Studio album by Yngwie J. Malmsteen
- Released: 24 December 2002
- Recorded: 1980
- Genre: Neoclassical metal
- Length: 1:09:16
- Label: Pony Canyon

Yngwie J. Malmsteen chronology
| War to End All Wars (2000) | The Genesis (2002) | Attack!! (2002) |

= The Genesis =

The Genesis is a 2002 album released by Yngwie J. Malmsteen. It consists of very early recordings (around the time when Malmsteen was seventeen years old), and many of these tracks were reworked for compositions on albums throughout his career.

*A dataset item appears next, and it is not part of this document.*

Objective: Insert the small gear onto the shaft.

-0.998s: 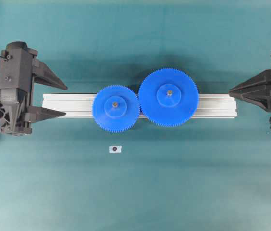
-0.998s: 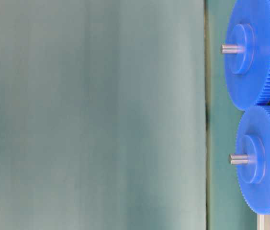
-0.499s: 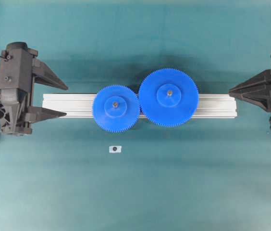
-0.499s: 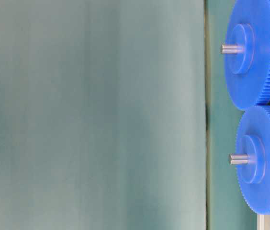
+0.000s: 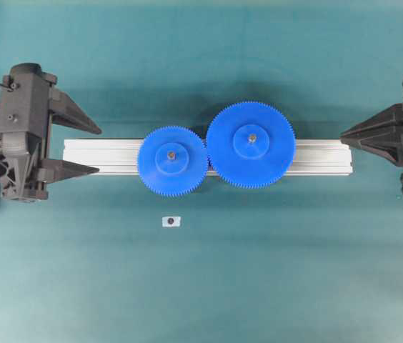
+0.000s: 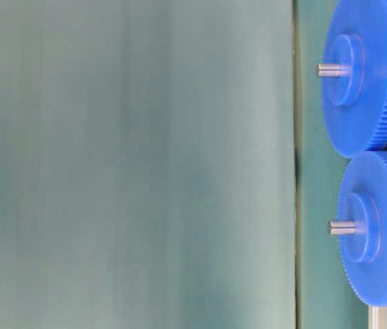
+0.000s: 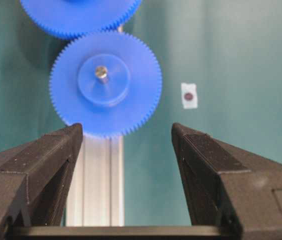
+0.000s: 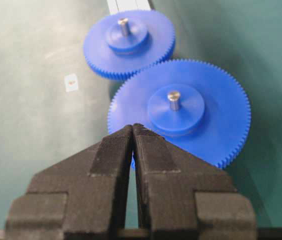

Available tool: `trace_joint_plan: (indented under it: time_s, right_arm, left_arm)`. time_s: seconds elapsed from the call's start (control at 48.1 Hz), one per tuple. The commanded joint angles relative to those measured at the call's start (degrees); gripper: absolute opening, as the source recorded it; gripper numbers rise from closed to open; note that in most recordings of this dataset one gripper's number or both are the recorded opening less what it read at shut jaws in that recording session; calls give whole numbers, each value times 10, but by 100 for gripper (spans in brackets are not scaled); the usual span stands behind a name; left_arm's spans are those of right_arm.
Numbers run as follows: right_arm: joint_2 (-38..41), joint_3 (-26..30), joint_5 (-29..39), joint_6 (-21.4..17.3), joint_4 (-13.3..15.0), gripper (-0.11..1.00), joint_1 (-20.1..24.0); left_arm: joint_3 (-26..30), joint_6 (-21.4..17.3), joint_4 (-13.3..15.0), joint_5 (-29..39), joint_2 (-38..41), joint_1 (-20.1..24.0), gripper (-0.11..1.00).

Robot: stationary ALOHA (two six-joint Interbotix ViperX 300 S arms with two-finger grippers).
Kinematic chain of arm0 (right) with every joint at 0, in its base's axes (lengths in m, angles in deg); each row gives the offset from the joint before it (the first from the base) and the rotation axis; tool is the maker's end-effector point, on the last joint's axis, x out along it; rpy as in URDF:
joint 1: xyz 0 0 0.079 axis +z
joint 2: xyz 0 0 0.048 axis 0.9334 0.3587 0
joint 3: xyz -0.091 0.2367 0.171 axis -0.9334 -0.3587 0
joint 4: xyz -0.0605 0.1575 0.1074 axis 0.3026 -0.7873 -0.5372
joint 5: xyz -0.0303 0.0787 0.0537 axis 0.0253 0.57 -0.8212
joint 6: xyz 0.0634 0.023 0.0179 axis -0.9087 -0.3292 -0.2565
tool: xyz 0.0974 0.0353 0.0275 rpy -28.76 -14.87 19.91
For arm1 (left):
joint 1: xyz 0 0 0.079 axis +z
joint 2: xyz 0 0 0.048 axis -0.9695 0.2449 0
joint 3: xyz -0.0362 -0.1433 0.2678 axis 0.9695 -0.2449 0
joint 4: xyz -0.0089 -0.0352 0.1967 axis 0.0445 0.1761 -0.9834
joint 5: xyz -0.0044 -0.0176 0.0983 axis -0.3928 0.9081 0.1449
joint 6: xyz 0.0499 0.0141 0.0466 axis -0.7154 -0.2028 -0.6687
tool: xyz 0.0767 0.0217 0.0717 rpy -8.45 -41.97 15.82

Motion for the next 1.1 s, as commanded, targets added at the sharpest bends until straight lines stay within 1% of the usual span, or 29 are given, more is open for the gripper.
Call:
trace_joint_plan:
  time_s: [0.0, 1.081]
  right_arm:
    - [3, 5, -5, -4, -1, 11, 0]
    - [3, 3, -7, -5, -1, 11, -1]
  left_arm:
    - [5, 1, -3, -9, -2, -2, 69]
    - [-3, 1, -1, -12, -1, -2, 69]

This album is the official version of an album released by Marcel Jacob, Birth of the Sun, which was based on a 1978 demo of Malmsteen's.

Professional ratings
Review scores
| Source | Rating |
| Allmusic | link |

==Track listing==

| No. | Title | Writer(s) | Length |
|---|---|---|---|
| 1. | "Birth of the Sun" | Yngwie J. Malmsteen | 9:25 |
| 2. | "Plague in Lucifer's Mind" | Malmsteen | 4:30 |
| 3. | "Dying Man" | Malmsteen | 8:47 |
| 4. | "Black Magic Suite Op.3" | Malmsteen | 12:53 |
| 5. | "Merlin's Castle" | Malmsteen | 4:55 |
| 6. | "Voodoo Nights" | Malmsteen | 8:42 |
| 7. | "Hello" (Malmsteen's voice message) | Malmsteen | 1:51 |
| 8. | "Voodoo Child" | Jimi Hendrix | 12:18 |
| 9. | "On a Serious Note" | Malmsteen | 5:55 |

==Personnel==
- Yngwie J. Malmsteen - guitars, bass guitar, vocals
- Marcel Jacob - bass guitar (According to the liner notes, Malmsteen later re-recorded the bass himself).